Phenobarbital is also commonly used at this stage of care and remains the drug of choice for neonatal seizures. The loading dose is 20 mg/kg with more substantial respiratory and cardio-depressant effects. These side effects are additive with benzodiazepines.
Refractory SE is when the patient has received two doses of benzodiazepines as well as an additional AED. Additional measures should be taken. There is little consensus on optimal pharmacologic treatment at this juncture. If the airway has not been secured, it should be done so as these medications have increased respiratory and cardiac effects such as hypoventilation and hypotension. Commonly employed options are pentobarbital with the possibility of inducing a “pentobarb coma.” Propofol, ketamine, levetiracetam, diazepam, and midazolam and others are also employed. Should these fail, general anesthetics are required. Pyridoxine should also be considered, especially in children less than 1 year of age, as a possible reversal agent for B6 deficiency.

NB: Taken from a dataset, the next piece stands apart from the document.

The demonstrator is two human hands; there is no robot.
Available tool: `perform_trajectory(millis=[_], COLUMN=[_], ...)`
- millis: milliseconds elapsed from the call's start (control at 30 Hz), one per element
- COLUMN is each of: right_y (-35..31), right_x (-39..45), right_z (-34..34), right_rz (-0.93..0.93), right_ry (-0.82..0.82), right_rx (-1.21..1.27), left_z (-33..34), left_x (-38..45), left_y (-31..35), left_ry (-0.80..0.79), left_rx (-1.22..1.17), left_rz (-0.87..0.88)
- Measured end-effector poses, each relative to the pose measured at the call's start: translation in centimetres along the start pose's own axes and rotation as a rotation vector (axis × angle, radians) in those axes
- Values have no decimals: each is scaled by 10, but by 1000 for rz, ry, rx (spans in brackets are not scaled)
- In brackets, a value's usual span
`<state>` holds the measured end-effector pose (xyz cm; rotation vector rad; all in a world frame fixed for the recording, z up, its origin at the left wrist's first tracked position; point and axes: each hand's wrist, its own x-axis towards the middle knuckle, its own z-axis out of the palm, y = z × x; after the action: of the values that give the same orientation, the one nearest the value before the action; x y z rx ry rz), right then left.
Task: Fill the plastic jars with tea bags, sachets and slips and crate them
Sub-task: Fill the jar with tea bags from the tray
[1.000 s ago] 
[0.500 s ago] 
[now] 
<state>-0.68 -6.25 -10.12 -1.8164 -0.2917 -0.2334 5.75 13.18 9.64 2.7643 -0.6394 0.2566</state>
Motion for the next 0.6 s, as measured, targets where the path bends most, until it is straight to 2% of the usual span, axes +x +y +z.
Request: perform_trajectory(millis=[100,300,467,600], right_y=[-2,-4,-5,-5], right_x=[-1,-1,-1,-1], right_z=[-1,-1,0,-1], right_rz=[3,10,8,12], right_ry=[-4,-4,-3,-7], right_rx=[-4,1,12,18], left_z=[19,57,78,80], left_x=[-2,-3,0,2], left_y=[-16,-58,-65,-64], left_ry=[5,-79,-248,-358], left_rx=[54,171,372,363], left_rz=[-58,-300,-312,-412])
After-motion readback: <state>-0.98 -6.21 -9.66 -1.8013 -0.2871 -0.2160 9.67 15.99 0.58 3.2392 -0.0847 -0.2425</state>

It is imperative that institutions and practitioners have a clear understanding of what their protocol for termination of SE is. This is best done in partnership with a pediatric neurologist whether it is at your institution or potentially the final destination in case of transfer. This should include knowledge of the prehospital algorithm and potential plans for transfer to a higher level of care. Treatment should be initiated early, aggressively, and in a stepwise fashion with an end goal of cessation of both clinical and electrical seizure activity.